May 19, 2024
Google Researches Quantum Computing Improvements To Image Classification
Quantum computing has attracted the attention of large companies in the domain, given its vast potential for the development of tasks on a scale difficult to achieve with traditional computers.

Quantum computing has attracted the attention of large companies in the domain, given its vast potential for the development of tasks on a scale difficult to achieve with traditional computers.

In a recently published research, Thomas Fischbacher and Luciano Sbaiz, researchers at Google, presented a method that uses quantum computing techniques and resources to classify images of 28 pixels by 28 pixels, illuminated by a single photon.

Before getting into the details of this breakthrough, if you’re not familiar with some concepts of quantum computing, we have an introductory capsule available on our YouTube channel.

Recapitulating the novelty, through this mechanism of classification of images, by which the quantum state of that only present photon is transformed, it was shown that it can be obtained, at least, 41.27% precision when working with databases MNIST, commonly used to train image processing systems. This would be an improvement in performance by 21.27% compared to conventional computer tools.

The model considers the highest achievable classification accuracy if an algorithm must make a decision after detecting the step of the first «quantum» of light (i.e., a photon), following a dynamics similar to that of an LCD screen revealing an image, but this time applied to a data set.

Following traditional models of working with MNIST databases, more classical computing can at best detect a photon that lands on one of the pixels in the image and guess the digit of the distribution of the intensity of light, which is obtained by changing the brightness scale of each image to a sum unit.

The paradigm shift offered by this quantum mechanical solution is based on a mechanism that employs beam splitters, phase changers, and other optical elements to create a hologram-like pattern of inference. The area of the pattern of inference in which the photon is placed can be used to make the classification of the image known.

One conclusion that stands out from this research is that it is not a requirement to illuminate a scene with many photons simultaneously to produce interference. «Conceptually, exploiting interference to improve the probability that a quantum experiment will produce the desired result is the essential idea underlying all quantum computation», the researchers pointed out in their publication, where they stressed that the shared advances were published in terms understandable to all experts in the field, with the ability to extrapolate to other fields beyond research, such as physics education.
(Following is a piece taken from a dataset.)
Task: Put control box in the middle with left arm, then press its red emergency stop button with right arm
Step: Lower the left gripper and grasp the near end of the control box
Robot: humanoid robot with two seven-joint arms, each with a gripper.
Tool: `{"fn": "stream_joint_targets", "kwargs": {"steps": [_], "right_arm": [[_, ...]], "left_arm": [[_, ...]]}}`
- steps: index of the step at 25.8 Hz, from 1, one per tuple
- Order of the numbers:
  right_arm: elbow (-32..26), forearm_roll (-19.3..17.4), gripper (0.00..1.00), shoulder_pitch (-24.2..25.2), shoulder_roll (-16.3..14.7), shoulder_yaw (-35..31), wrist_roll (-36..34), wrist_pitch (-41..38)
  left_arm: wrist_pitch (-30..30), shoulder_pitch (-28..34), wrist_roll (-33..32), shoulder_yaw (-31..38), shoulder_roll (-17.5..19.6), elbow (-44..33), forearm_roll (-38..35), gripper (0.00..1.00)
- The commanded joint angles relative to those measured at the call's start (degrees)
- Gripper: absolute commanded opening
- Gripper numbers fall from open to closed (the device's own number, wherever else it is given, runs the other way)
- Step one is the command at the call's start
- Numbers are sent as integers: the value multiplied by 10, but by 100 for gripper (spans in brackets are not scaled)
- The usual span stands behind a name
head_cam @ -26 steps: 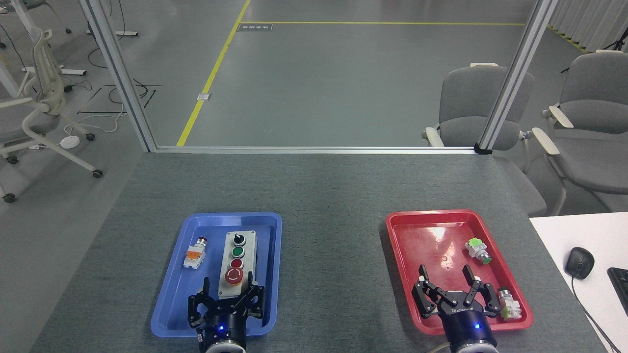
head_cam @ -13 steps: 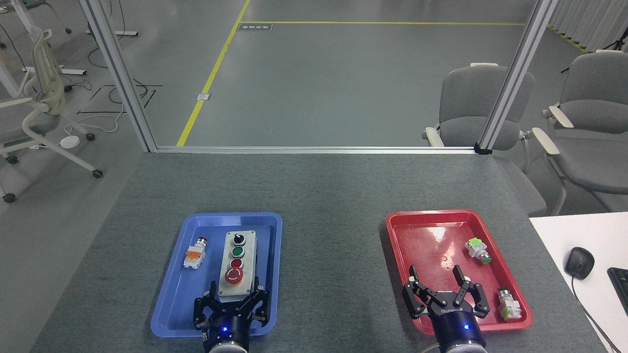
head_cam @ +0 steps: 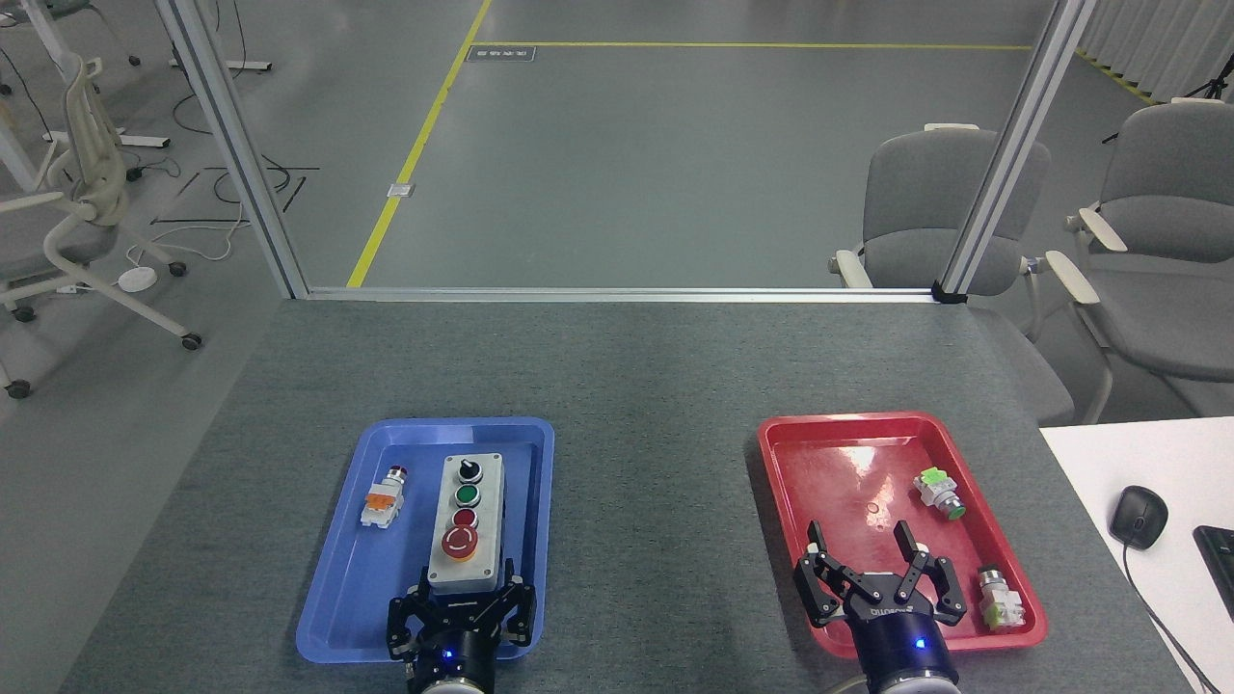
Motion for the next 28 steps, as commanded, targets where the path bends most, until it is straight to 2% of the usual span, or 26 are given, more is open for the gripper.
{"fn": "stream_joint_targets", "kwargs": {"steps": [1,13,17,19,21,24,28], "right_arm": [[0,0,98,2,-2,-1,0,0],[1,-1,98,2,-6,-4,1,3],[0,-2,98,2,-4,-5,1,2],[1,-2,98,3,-5,-5,0,0],[0,-2,98,2,-5,-4,0,-2],[0,-3,98,3,-6,-3,0,-4],[0,-3,98,3,-6,-3,1,-9]], "left_arm": [[-1,-5,1,-1,-1,12,0,99],[-1,-36,4,-2,2,37,0,98],[-20,-38,4,-2,8,46,-1,73],[-48,-35,5,-2,9,48,-1,46],[-59,-36,6,0,14,50,0,31],[-73,-39,9,0,19,48,0,1],[-95,-40,9,2,30,41,-1,0]]}}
Quantum computing is shaped to continue being a great ally of the advances that arise around artificial intelligence and machine learning. As we have seen during the last time and it seems that the direction will continue in the same direction. Its emergence in the last time has opened up a world of new possibilities for the development of new initiatives and, mainly, has encouraged research. However, given the associated costs, work of this magnitude can be presumed by very few at present.

This work, according to their researchers, aims to show how quantum technology can reach out to solve some problems by making use of AI. You can find all the details of the research in the document published by its authors with their findings.